Lawsuit claims Poland Spring a 'colossal fraud,' selling groundwater

Andrew Cummings
August 19, 2017

A class action lawsuit filed against Nestlé Waters North America, Inc. "Poland Spring is 100% spring water".

Eleven bottled water drinkers accused Poland Spring of a "colossal fraud perpetrated against American consumers". The suit, which includes claims for breach of contract and fraud, also seeks unspecified damages for violations of state laws including New Jersey, New York and MA.

A lawsuit was filed in a CT federal court earlier in the week that alleges Poland Spring water is not from an actual spring.

Nestle in North America distributes or bottles 15 different water brands including Deer Park, Arrowhead, Montclair and Ice Mountain, shows a fact sheet for the company on its official website.

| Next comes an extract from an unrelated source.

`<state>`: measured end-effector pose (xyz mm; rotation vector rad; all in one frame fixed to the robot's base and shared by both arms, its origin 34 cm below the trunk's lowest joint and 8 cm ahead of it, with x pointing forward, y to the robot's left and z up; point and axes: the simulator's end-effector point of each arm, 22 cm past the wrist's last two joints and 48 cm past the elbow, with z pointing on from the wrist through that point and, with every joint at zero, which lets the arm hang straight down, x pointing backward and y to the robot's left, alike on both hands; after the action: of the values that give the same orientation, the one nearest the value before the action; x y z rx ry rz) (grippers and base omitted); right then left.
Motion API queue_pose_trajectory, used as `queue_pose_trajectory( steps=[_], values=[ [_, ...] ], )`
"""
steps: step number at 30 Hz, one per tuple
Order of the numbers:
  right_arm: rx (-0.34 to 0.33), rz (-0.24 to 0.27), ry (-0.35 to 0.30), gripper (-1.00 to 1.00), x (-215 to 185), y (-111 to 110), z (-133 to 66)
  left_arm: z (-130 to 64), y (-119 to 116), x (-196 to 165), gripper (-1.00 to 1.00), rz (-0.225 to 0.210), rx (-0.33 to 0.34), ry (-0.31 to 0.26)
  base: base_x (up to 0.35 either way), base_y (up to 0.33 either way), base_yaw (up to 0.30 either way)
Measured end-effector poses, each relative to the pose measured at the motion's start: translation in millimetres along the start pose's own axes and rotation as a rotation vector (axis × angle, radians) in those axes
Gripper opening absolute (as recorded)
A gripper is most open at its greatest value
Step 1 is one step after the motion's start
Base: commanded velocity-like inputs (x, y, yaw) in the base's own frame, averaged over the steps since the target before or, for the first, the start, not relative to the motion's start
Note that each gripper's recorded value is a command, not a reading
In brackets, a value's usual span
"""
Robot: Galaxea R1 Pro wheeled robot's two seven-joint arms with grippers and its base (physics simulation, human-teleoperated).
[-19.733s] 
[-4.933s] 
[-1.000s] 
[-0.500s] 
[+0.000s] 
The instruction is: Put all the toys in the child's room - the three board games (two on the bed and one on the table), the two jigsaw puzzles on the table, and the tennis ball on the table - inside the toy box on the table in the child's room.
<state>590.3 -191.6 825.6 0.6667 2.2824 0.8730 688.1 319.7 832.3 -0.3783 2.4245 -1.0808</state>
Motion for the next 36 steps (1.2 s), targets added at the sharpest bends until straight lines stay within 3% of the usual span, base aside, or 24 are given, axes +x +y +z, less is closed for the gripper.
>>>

The class-action lawsuit filed Tuesday in federal court in CT claims that parent company Nestle Waters North America is bottling common groundwater that doesn't meet the federal definition of spring water.


It alleges that the water in the bottled labeled as Poland Spring water is not collected from any pristine forest or mountain springs as images on the labels would imply. They say they would not have paid a premium for the water had they known it did not actually come from eight purported natural springs in Maine.

The lawsuit comes as the Stamford, Connecticut-based company embarks on an expansion in ME amid rising demand for bottled water.

The case is not a first: Nestlé Waters, which owns Poland Spring, was sued 14 years ago on similar claims and another Nestlé Water brand was sued in a similar case in IL in 2012.

None of the eight "natural springs" Nestle purportedly uses qualifies as a genuine spring under FDA rules, the suit further claims.

The claims are without merit, a Nestle spokesperson said in an e-mailed statement. It meets the U.S. Food and Drug Administration regulations defining spring water, all state regulations governing spring classification for standards of identity, as well as all federal and state regulations governing spring water collection, good manufacturing practices, product quality and labeling.


This is not the first time Poland Spring faced legal action regarding its quality of water.

Even the historic Poland Spring site in western ME, which displays a stream of mineral water shielded behind glass, is no longer natural but instead generated by a machine that pumps it out of the ground, according to the complaint.

Nestle did not admit fault, but agreed to pay $10 million in charity discounts and donations over the next five years. It also sells purified drinking water brand Nestle Pure Life.

"Unknown to the general public, one or more wells at each of defendant's six largest volume groundwater collection sites in ME - which in recent years have collectively supplied up to 99 percent of the water in Poland Spring Water products - are near a present or former human waste dump, refuse pit, landfill, ash pile, salt mound, farm where pesticides were previously used, fish hatchery or toxic petroleum dump site", the complaint states.